When adults understand this, they can respond with more patience, more realistic expectations, and better support.

A toddler who repeats the same action is not necessarily being difficult. They may be learning through repetition.
A young child who says, “I can do it myself,” may be asking for independence.
A six-year-old asking endless questions may be developing reason and imagination.
An adolescent who needs meaningful work and purpose may be seeking a deeper connection to adult life.

When we understand development, we stop rushing children through childhood. We begin to meet them where they are.

Conclusion

Montessori and Piaget both offer valuable insight into the developmental journey of childhood.

Piaget helps us understand how children’s thinking changes over time. Montessori helps us understand how to prepare the environment so the child can develop independence, concentration, coordination, confidence, and purpose.
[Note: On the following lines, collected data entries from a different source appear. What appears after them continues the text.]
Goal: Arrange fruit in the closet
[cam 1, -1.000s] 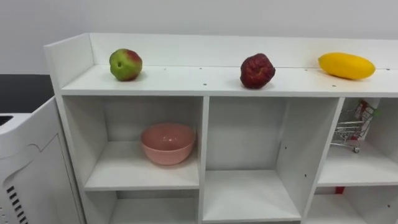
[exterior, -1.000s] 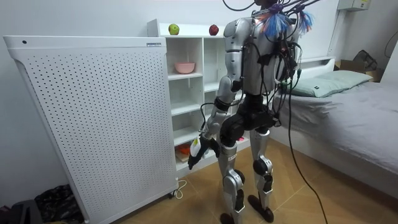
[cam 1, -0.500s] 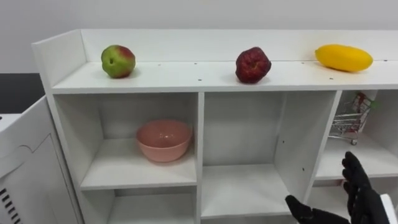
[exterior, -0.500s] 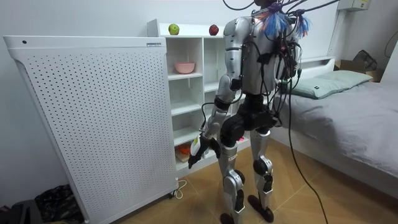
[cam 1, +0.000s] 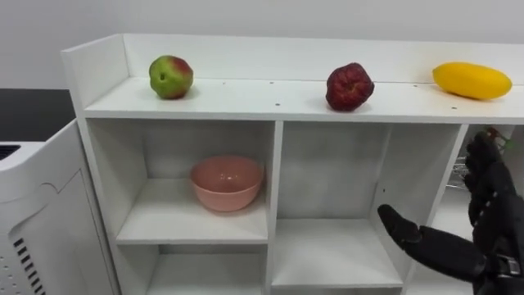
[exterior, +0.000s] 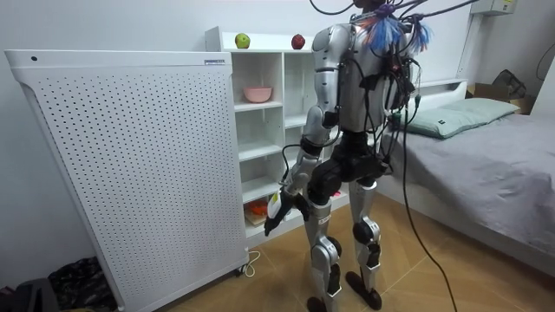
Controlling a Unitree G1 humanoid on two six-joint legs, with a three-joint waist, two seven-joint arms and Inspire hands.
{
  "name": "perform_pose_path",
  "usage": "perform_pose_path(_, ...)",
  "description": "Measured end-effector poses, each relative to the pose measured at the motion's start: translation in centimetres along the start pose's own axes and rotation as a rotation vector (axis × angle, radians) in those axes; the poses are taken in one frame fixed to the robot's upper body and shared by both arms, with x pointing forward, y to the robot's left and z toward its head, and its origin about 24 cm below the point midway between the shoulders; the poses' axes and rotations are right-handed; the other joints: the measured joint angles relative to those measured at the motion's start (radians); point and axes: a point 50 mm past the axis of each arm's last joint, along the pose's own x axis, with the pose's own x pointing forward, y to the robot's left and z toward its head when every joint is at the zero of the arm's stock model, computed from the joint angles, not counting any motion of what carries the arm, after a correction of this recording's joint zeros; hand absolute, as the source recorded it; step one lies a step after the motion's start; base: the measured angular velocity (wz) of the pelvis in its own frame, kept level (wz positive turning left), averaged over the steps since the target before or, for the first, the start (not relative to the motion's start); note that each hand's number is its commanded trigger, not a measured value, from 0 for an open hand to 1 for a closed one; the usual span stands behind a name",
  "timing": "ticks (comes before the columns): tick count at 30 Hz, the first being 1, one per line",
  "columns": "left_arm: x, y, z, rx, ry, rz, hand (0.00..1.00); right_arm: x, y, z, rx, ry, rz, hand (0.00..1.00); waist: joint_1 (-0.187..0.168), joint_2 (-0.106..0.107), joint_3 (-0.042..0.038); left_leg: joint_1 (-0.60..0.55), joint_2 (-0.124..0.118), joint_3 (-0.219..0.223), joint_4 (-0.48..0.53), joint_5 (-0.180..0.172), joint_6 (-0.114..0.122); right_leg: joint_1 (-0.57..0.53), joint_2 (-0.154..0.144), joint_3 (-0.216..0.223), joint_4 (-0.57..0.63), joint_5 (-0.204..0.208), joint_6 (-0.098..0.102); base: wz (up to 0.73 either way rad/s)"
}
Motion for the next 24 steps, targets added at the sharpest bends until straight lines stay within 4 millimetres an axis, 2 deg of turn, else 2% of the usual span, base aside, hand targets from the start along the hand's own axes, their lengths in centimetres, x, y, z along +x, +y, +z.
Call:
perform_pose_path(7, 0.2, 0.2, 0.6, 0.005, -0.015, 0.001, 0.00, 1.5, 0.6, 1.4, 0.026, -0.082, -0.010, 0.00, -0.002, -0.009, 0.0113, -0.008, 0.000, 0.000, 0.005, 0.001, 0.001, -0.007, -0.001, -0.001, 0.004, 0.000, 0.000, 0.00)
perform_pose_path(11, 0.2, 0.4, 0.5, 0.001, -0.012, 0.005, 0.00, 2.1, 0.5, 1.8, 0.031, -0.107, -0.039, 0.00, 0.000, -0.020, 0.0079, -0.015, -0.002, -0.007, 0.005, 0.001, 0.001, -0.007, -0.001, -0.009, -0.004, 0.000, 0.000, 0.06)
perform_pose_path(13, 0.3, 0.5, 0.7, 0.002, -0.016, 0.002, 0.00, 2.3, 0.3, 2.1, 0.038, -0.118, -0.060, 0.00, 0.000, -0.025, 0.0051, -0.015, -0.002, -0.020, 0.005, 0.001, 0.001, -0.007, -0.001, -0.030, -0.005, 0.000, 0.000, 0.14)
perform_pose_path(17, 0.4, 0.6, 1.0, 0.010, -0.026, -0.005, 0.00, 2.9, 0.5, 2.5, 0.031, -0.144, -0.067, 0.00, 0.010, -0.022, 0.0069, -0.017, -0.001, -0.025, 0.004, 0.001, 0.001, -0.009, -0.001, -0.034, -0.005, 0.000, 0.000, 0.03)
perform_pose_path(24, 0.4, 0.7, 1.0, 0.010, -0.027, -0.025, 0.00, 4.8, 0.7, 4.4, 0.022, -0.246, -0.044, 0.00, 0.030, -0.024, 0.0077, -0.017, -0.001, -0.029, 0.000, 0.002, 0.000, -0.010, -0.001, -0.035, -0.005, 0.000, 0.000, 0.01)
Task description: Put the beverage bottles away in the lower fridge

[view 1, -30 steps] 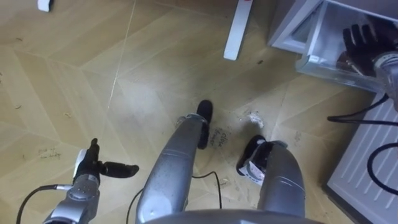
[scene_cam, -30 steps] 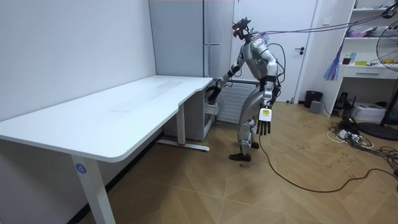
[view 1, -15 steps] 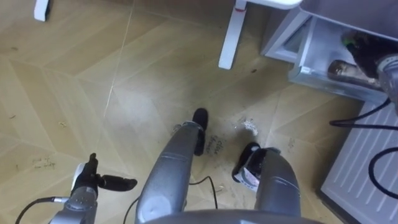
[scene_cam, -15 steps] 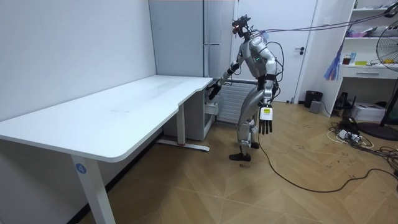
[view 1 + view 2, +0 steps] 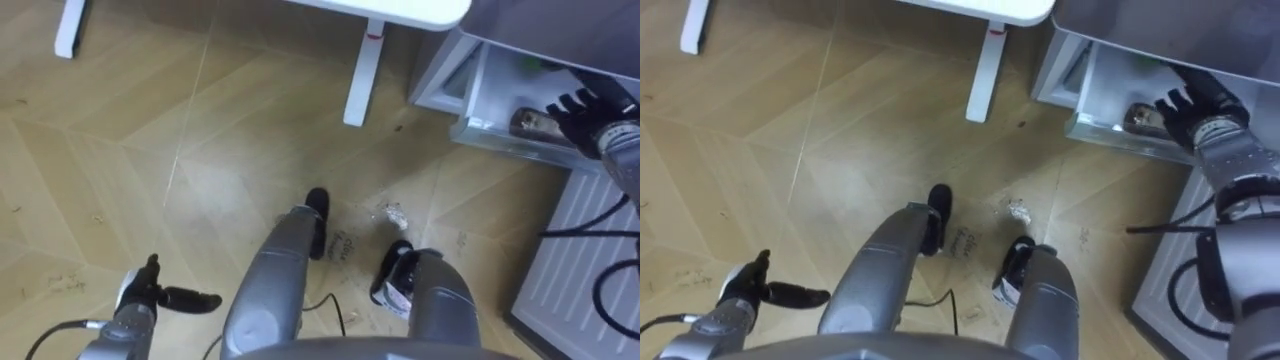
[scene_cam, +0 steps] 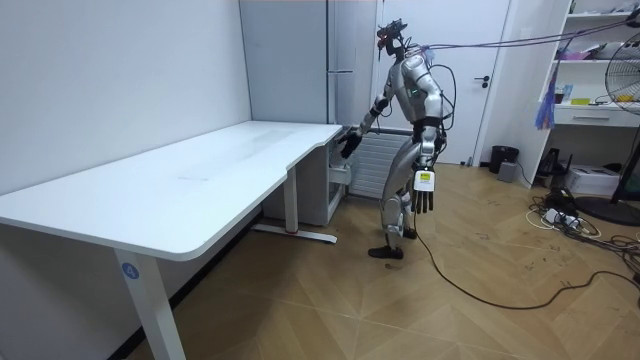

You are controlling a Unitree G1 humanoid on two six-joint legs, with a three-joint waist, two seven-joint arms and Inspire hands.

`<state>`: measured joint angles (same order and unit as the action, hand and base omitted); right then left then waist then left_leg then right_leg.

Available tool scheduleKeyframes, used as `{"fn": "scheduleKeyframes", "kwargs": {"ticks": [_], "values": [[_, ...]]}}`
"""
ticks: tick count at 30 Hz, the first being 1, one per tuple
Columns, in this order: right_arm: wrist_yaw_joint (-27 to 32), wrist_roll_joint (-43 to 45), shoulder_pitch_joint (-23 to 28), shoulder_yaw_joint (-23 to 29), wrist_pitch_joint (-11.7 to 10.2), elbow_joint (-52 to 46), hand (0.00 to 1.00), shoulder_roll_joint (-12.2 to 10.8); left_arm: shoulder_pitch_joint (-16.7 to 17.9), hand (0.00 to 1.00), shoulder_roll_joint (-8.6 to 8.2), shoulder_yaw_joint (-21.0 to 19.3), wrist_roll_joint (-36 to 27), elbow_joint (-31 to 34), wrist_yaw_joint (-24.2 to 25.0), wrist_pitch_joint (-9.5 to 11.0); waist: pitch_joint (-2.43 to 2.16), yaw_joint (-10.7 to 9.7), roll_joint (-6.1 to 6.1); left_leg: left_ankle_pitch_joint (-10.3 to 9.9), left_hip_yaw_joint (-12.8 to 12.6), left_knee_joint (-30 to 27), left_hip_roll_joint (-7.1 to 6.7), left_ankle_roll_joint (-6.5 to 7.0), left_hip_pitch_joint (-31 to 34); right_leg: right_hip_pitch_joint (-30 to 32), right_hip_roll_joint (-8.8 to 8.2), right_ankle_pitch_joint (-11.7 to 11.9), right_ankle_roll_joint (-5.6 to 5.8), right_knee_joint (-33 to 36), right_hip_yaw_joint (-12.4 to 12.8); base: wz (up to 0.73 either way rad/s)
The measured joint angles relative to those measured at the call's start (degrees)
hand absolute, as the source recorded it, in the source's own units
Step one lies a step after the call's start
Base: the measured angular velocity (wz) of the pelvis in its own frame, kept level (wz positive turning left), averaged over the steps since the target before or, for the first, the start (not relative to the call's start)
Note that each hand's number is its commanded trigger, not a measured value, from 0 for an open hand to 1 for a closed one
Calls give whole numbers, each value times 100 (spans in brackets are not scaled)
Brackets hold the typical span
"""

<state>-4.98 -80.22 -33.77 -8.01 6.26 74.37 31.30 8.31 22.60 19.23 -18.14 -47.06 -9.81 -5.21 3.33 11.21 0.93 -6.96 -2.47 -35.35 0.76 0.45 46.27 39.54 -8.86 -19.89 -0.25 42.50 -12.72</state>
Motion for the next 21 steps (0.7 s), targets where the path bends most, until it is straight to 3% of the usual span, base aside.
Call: {"fn": "scheduleKeyframes", "kwargs": {"ticks": [9, 12, 15, 21], "values": [[35, 428, 620, 13, -209, -155, 0, -127, -150, 0, -143, -124, 26, -233, -21, 163, -7, -41, -23, -11, -51, 50, 45, -17, -193, -154, 39, 6, -14, -56, 30, -3], [182, 431, 845, 26, -468, -296, 0, -398, -166, 0, -181, -123, 19, -244, -99, 169, -18, -111, -35, -23, -37, 29, 97, -34, -210, -212, 113, 57, -33, -132, 31, -7], [324, 463, 1154, 37, -571, -288, 0, -624, -194, 0, -273, -111, -39, -397, -136, 215, -67, -165, -108, -37, -10, 73, 144, -38, -368, -446, 194, 131, -20, -334, 6, -4], [568, 647, 1833, 44, -578, -246, 0, -1167, -365, 0, -646, -214, -12, -831, -239, 441, -167, -225, -240, -10, -48, 551, 161, -32, -980, -1081, 288, 327, 34, -939, 33, -8]]}}
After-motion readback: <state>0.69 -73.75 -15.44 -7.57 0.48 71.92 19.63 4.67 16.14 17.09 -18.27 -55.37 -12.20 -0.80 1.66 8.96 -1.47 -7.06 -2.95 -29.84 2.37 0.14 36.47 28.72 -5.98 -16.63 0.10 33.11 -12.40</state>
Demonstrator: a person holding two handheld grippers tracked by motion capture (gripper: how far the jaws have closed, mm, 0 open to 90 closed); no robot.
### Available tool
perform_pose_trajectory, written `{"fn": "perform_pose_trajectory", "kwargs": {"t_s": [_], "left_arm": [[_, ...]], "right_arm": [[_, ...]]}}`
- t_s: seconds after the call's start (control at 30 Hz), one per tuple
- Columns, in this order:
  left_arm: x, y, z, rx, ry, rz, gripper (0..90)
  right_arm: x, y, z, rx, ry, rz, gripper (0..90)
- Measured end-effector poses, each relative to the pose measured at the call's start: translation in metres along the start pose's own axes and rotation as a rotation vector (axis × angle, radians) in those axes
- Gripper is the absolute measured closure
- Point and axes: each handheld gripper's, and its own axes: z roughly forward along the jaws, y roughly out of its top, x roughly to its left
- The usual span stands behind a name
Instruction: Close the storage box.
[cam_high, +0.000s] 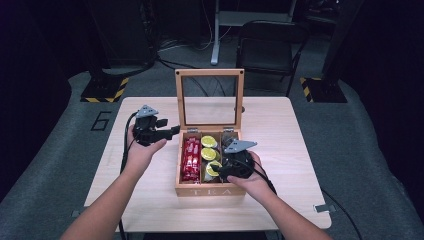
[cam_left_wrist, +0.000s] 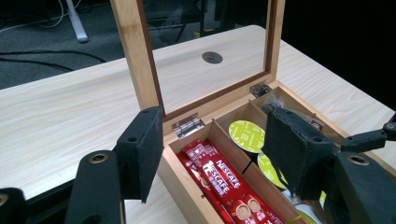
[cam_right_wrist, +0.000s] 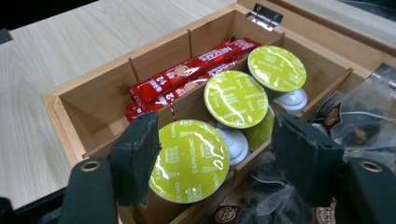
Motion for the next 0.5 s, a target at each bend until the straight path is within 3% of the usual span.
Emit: {"fn": "perform_pose_trajectory", "kwargs": {"t_s": [0.5], "left_arm": [[0.0019, -0.0006, -0.0016, 0.003, 0.004, -0.007, 37.7]], "right_arm": [[0.0073, -0.0041, 0.0108, 0.023, 0.019, -0.011, 31.8]]}}
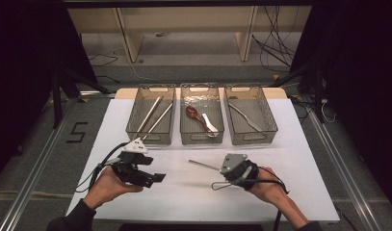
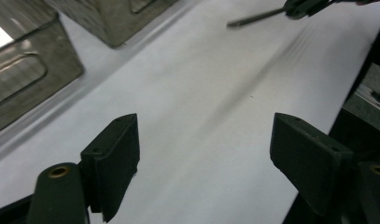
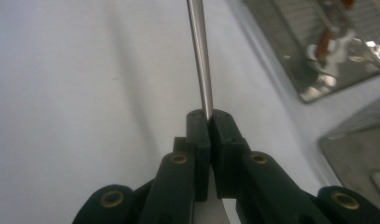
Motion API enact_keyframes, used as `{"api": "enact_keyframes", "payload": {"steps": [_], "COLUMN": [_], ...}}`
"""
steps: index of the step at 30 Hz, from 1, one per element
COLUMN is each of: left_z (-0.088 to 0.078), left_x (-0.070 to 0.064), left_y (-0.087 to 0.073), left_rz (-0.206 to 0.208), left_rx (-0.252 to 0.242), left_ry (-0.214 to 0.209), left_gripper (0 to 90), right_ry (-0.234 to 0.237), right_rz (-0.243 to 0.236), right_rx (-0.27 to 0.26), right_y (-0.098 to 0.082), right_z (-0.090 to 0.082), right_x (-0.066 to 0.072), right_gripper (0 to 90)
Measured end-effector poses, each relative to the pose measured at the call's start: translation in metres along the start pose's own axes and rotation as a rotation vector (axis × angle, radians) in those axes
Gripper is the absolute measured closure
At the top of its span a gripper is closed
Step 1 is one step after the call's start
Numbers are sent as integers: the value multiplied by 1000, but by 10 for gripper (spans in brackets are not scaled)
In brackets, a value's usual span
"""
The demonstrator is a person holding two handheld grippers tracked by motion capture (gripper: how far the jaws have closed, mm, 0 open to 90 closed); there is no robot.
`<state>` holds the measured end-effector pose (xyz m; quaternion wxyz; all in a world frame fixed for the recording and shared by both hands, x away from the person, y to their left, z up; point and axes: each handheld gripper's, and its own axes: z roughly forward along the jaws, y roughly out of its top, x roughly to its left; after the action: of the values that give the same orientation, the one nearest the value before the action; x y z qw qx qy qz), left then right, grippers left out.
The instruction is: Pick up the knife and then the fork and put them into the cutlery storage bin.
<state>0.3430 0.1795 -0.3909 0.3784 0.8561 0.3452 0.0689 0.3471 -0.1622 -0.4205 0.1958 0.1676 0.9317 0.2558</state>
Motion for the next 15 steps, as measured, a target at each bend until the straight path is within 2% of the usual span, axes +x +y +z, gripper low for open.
{"api": "enact_keyframes", "payload": {"steps": [3, 5, 10, 15], "left_z": [-2, -3, -4, -8], "left_x": [3, 5, 9, 13], "left_y": [-5, -8, -19, -26], "left_rz": [-25, -40, -67, -77], "left_rx": [-27, -26, -65, -81], "left_ry": [11, 17, 41, 43], "left_gripper": [217, 214, 201, 190], "right_ry": [-25, -43, -67, -95], "right_rz": [63, 99, 156, 200], "right_rx": [-19, -24, -36, -44], "right_y": [-4, -6, -7, -9], "right_z": [-7, -12, -24, -29], "right_x": [-15, -23, -39, -53], "right_gripper": [873, 873, 873, 873]}}
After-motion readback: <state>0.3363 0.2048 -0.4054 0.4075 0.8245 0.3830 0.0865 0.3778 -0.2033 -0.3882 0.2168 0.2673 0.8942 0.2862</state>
Together, their work reminds us that children grow through stages, experience, movement, observation, and meaningful engagement with the world.

For parents, teachers, and carers, this knowledge is not merely theoretical. It helps us choose better materials, prepare better spaces, ask better questions, and offer support that respects the child’s stage of development.

The more we understand how children grow, the better we can help them become confident, capable, thoughtful, and independent learners.

References and Further Reading

Bruce, T. and Meggitt, C. (2005). Child Care and Education. 2nd Edition. London: Hodder and Stoughton.

Cardwell, M., Clark, L. and Meldrum, C. (1998). Psychology for A Levels. London: Harper Collins Publishers Ltd.

Montessori, M. (1972). The Discovery of the Child. New York: Ballantine.

Montessori, M. (2004). The Absorbent Mind. Oxford: Clio Press.

Montessori, M. (2002). What You Should Know About Your Child. Oxford: Clio Press.

Sharman, C., Cross, W. and Vennis, D. (2001). Observing Children: A Practical Guide. London: Continuum.